Required action. Return the first line of the listing below and all the lines after it through the one containing "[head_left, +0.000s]", exactly, without pictures.

--------------------------------------------------

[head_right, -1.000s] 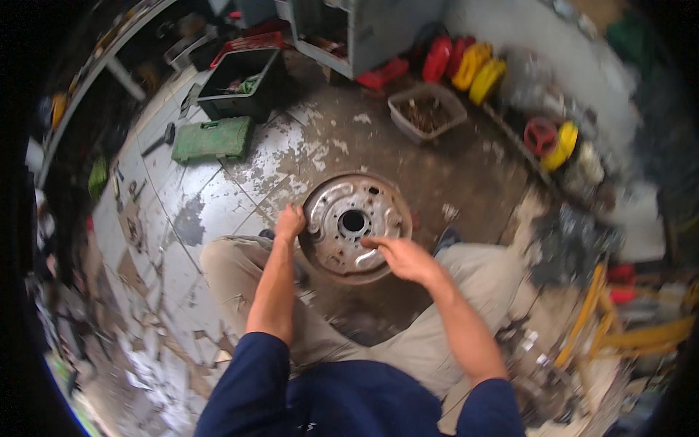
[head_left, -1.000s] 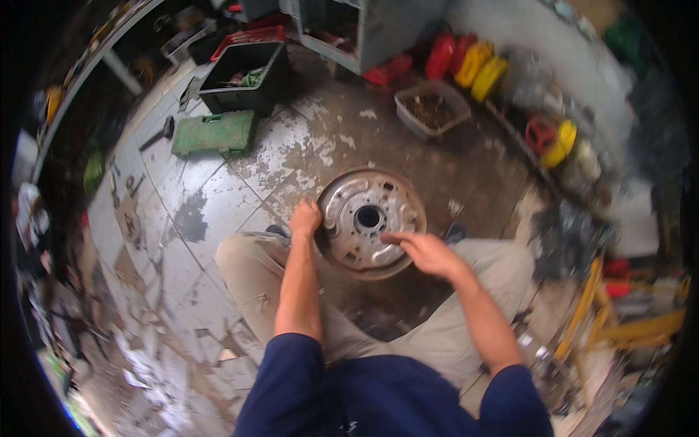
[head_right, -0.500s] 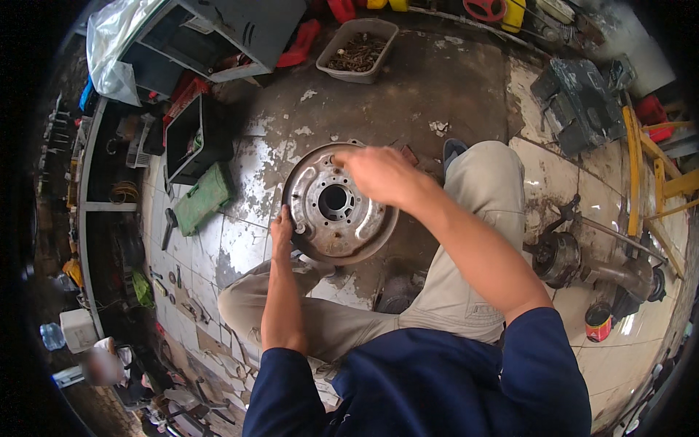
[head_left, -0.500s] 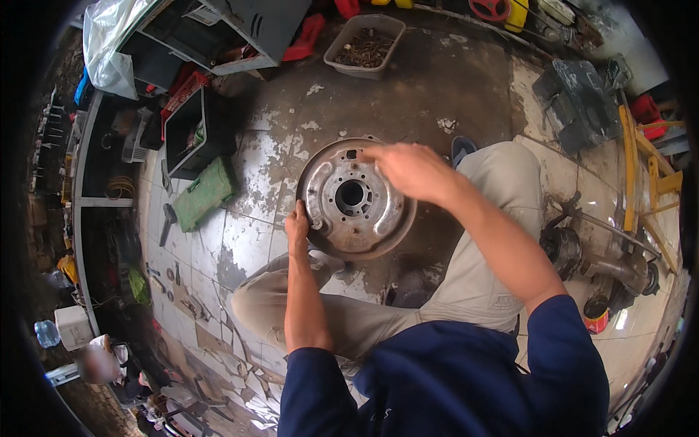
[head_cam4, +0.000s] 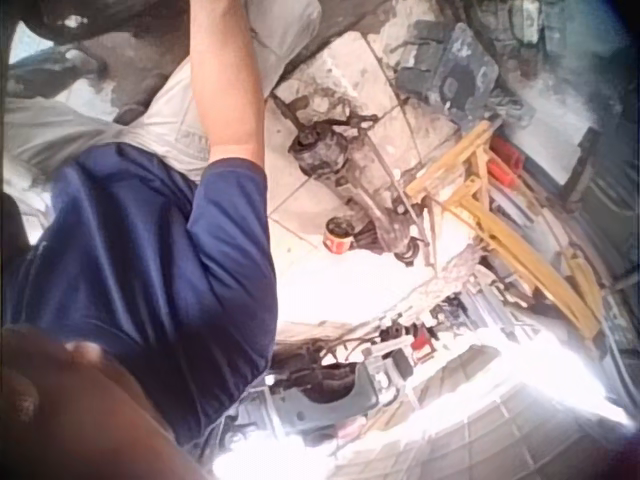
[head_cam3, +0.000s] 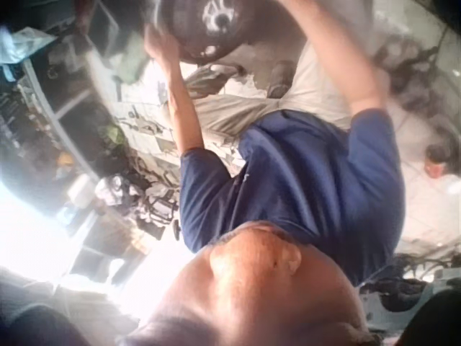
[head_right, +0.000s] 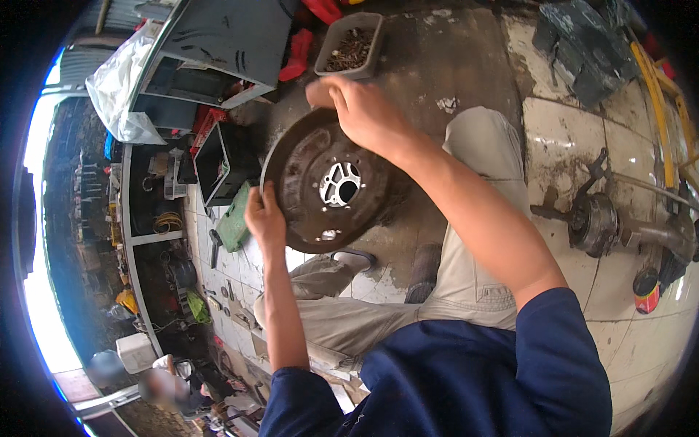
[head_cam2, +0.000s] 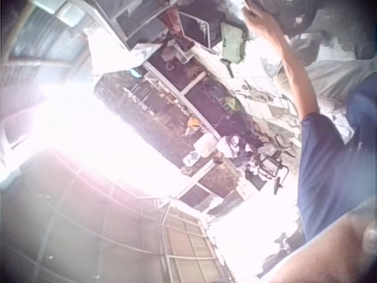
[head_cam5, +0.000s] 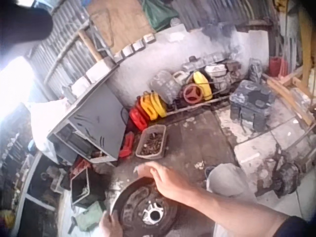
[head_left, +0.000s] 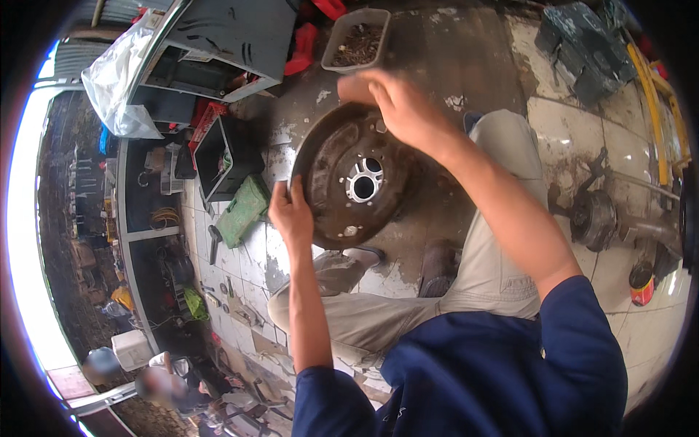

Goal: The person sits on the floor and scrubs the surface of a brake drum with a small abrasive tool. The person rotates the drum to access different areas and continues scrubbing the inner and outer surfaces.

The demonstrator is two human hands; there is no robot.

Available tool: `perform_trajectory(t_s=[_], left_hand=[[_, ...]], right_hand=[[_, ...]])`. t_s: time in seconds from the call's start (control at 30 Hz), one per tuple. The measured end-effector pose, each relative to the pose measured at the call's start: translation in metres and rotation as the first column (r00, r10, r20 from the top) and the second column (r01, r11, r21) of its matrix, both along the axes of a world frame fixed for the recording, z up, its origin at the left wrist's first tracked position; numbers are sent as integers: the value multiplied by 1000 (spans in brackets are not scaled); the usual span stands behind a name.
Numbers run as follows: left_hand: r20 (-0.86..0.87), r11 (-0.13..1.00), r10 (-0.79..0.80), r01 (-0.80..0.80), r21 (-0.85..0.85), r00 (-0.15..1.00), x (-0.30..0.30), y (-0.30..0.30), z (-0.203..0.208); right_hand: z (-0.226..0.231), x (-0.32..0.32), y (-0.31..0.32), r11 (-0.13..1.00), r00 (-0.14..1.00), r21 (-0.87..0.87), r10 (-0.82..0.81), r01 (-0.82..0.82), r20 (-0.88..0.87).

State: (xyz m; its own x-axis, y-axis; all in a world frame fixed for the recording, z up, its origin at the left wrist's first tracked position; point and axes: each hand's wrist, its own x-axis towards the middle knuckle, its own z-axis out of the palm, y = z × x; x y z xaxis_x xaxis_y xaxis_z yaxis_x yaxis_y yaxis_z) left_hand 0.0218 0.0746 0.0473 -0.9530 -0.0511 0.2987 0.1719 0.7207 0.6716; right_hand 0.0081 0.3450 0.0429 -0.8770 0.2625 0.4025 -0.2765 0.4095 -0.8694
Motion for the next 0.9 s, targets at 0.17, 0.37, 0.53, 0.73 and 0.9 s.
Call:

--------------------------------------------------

Exercise output.
[head_right, -1.000s] 
[head_left, -1.000s] 
[head_right, -0.500s] 
[head_left, -0.500s] 
[head_cam4, +0.000s] 
[head_cam3, +0.000s] 
[head_right, +0.000s] 
[head_cam2, +0.000s] 
[head_cam5, +0.000s] 
[head_left, +0.000s] 

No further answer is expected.